== Task brief ==
Could you print the listing again exactly, omitting the pictures?

[Supplied data Boundary: Start]

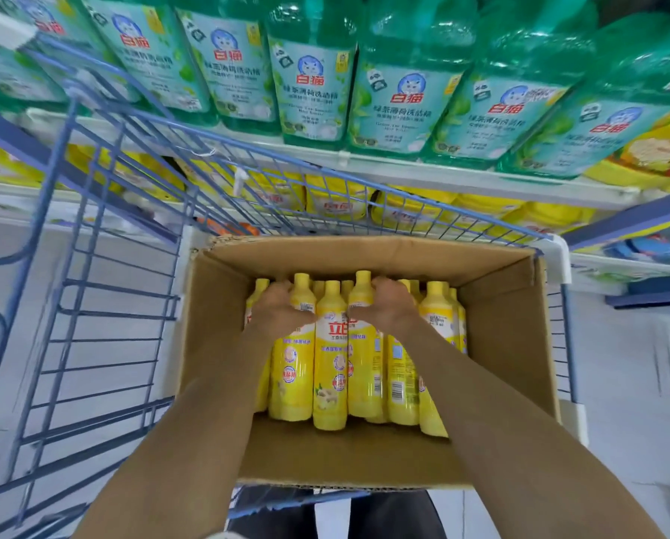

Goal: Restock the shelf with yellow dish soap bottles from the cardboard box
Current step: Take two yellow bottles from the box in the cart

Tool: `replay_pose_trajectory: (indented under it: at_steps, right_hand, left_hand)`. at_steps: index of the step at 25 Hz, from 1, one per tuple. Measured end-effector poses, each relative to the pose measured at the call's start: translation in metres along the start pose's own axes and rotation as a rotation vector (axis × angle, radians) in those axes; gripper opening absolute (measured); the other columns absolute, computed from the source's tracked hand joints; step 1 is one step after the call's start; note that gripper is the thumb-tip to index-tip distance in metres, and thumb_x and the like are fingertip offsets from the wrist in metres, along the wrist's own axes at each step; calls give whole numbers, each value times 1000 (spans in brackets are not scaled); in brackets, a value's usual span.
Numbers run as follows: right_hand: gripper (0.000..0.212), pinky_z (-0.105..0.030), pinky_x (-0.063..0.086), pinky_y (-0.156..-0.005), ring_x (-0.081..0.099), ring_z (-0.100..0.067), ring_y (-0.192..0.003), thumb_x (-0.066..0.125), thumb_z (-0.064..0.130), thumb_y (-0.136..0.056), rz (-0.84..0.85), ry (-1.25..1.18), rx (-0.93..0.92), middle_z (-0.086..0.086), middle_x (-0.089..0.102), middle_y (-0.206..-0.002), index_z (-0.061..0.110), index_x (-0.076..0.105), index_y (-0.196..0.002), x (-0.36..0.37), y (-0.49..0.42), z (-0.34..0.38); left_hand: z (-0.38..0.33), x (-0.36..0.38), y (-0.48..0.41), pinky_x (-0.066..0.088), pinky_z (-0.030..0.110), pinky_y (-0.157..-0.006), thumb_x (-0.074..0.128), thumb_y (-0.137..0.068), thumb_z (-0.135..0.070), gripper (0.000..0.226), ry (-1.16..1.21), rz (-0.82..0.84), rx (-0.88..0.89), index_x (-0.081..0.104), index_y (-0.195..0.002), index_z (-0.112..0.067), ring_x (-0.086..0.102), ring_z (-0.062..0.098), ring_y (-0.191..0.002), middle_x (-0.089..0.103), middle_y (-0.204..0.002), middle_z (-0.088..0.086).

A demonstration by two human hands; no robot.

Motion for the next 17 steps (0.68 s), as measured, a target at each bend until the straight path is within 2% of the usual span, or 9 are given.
replay_pose_trajectory:
  at_steps: [2, 5, 7, 8, 10, 12, 14, 15, 17]
  right_hand:
    - [78, -32, 48, -83, 59, -26, -113, 88, 44, -70, 7, -144, 27, -6, 62, -119, 9, 53, -130, 1, 6, -3]
    - [76, -24, 43, -65, 56, -20, -96, 90, 31, -70, -19, -325, 33, -2, 57, -106, 13, 48, -130, -5, 38, 1]
    - [74, -19, 38, -58, 54, -17, -92, 91, 29, -68, -27, -353, -31, 0, 57, -104, 15, 49, -127, -16, 58, 12]
    - [76, -19, 39, -61, 55, -17, -96, 93, 31, -66, -33, -349, -74, 1, 59, -107, 16, 50, -128, -25, 65, 18]
    - [81, -21, 41, -67, 58, -17, -103, 95, 34, -62, -73, -332, -154, 3, 61, -112, 16, 51, -128, -58, 83, 36]
    - [82, -24, 43, -71, 56, -16, -105, 95, 27, -63, -122, -363, -221, 4, 56, -112, 13, 49, -129, -103, 102, 61]
    - [86, -34, 49, -86, 54, -17, -112, 95, 24, -63, -169, -423, -293, 4, 51, -116, 11, 46, -133, -152, 121, 87]
    - [88, -40, 51, -91, 56, -19, -113, 96, 29, -60, -200, -438, -339, 4, 52, -116, 13, 46, -131, -177, 133, 101]
    - [91, -45, 55, -90, 62, -26, -111, 96, 49, -49, -278, -443, -453, 3, 60, -115, 22, 48, -122, -231, 157, 127]
  left_hand:
    - [2, 4, 7, 52, 31, -82, 92, -66, -21, 69, 109, 40, -23, 55, -124, -14, 61, 19, -102, 61, -113, -1]
    - [-11, -4, 35, 51, 31, -80, 92, -63, -15, 68, 181, 52, 28, 56, -121, -12, 59, 19, -104, 59, -115, 0]
    - [-30, -20, 53, 54, 34, -80, 95, -54, -21, 71, 205, 36, 131, 59, -115, -15, 62, 24, -107, 63, -113, 3]
    - [-43, -31, 61, 54, 34, -78, 95, -49, -22, 72, 233, 30, 184, 60, -112, -16, 64, 26, -107, 66, -111, 4]
    - [-75, -63, 82, 54, 30, -73, 95, -52, -12, 64, 305, 8, 294, 61, -105, -18, 67, 23, -102, 69, -105, 2]
    - [-115, -102, 108, 49, 19, -67, 93, -59, -1, 58, 361, -4, 401, 57, -100, -21, 62, 11, -91, 63, -97, -7]
    - [-157, -144, 138, 45, 15, -64, 91, -63, 2, 57, 382, -29, 528, 54, -103, -12, 54, 6, -85, 54, -95, -5]
    - [-178, -165, 154, 45, 16, -66, 91, -63, 4, 56, 375, -41, 593, 54, -105, -7, 55, 5, -85, 55, -97, -2]
    - [-220, -207, 185, 48, 18, -72, 93, -62, -2, 58, 340, -92, 713, 57, -107, -8, 60, 11, -94, 61, -105, 2]
Point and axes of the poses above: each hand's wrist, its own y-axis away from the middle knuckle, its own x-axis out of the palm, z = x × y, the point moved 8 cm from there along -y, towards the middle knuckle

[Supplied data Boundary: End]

== Response to this exercise ==
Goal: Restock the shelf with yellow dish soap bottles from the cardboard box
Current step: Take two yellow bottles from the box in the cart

Tool: `replay_pose_trajectory: (indented under it: at_steps, right_hand, left_hand)`. at_steps: index of the step at 25 Hz, from 1, one per tuple. Measured end-effector poses, each relative to the pose measured at the call's start: translation in metres along the start pose's own axes and rotation as a rotation vector (axis × angle, radians) in those axes; gripper opening absolute (measured); the other columns absolute, computed from the source's tracked hand joints; step 1 is one step after the call's start; note that gripper is the thumb-tip to index-tip distance in metres, and thumb_x and the like are fingertip offsets from the wrist in metres, along the wrist's own axes at each step; calls give whole numbers, each value times 1000 (spans in brackets are not scaled); in brackets, a value's usual span.
Numbers run as follows: right_hand: gripper (0.000..0.212), pinky_z (-0.105..0.030), pinky_x (-0.063..0.086), pinky_y (-0.156..-0.005), ring_x (-0.081..0.099), ring_z (-0.100..0.067), ring_y (-0.192..0.003), thumb_x (-0.066..0.125), thumb_z (-0.064..0.130), thumb_y (-0.136..0.056), rz (-0.84..0.85), ry (-1.25..1.18), rx (-0.93..0.92), middle_z (-0.086..0.086), middle_x (-0.089..0.102), middle_y (-0.206..-0.002), index_z (-0.061..0.110), index_x (-0.076..0.105), index_y (-0.196..0.002), x (-0.36..0.37), y (-0.49..0.42), z (-0.34..0.38); left_hand: z (-0.38..0.33), x (-0.36..0.38), y (-0.48..0.41), pinky_x (-0.066..0.088), pinky_z (-0.030..0.110), pinky_y (-0.157..-0.006), thumb_x (-0.074..0.128), thumb_y (-0.137..0.068), thumb_z (-0.135..0.070), gripper (0.000..0.226), ry (-1.16..1.21), rz (-0.82..0.84), rx (-0.88..0.89), index_x (-0.081..0.104), index_y (-0.195..0.002), index_z (-0.112..0.067), ring_x (-0.086..0.102), ring_z (-0.062..0.098), ring_y (-0.191..0.002), middle_x (-0.089..0.103), middle_y (-0.204..0.002), middle_z (-0.088..0.086).

A demonstration by two human hands; no robot.

Motion for the next 17 steps (0.68 s), as measured, a target at each bend until the straight path is within 2% of the usual span, or 9 are given.
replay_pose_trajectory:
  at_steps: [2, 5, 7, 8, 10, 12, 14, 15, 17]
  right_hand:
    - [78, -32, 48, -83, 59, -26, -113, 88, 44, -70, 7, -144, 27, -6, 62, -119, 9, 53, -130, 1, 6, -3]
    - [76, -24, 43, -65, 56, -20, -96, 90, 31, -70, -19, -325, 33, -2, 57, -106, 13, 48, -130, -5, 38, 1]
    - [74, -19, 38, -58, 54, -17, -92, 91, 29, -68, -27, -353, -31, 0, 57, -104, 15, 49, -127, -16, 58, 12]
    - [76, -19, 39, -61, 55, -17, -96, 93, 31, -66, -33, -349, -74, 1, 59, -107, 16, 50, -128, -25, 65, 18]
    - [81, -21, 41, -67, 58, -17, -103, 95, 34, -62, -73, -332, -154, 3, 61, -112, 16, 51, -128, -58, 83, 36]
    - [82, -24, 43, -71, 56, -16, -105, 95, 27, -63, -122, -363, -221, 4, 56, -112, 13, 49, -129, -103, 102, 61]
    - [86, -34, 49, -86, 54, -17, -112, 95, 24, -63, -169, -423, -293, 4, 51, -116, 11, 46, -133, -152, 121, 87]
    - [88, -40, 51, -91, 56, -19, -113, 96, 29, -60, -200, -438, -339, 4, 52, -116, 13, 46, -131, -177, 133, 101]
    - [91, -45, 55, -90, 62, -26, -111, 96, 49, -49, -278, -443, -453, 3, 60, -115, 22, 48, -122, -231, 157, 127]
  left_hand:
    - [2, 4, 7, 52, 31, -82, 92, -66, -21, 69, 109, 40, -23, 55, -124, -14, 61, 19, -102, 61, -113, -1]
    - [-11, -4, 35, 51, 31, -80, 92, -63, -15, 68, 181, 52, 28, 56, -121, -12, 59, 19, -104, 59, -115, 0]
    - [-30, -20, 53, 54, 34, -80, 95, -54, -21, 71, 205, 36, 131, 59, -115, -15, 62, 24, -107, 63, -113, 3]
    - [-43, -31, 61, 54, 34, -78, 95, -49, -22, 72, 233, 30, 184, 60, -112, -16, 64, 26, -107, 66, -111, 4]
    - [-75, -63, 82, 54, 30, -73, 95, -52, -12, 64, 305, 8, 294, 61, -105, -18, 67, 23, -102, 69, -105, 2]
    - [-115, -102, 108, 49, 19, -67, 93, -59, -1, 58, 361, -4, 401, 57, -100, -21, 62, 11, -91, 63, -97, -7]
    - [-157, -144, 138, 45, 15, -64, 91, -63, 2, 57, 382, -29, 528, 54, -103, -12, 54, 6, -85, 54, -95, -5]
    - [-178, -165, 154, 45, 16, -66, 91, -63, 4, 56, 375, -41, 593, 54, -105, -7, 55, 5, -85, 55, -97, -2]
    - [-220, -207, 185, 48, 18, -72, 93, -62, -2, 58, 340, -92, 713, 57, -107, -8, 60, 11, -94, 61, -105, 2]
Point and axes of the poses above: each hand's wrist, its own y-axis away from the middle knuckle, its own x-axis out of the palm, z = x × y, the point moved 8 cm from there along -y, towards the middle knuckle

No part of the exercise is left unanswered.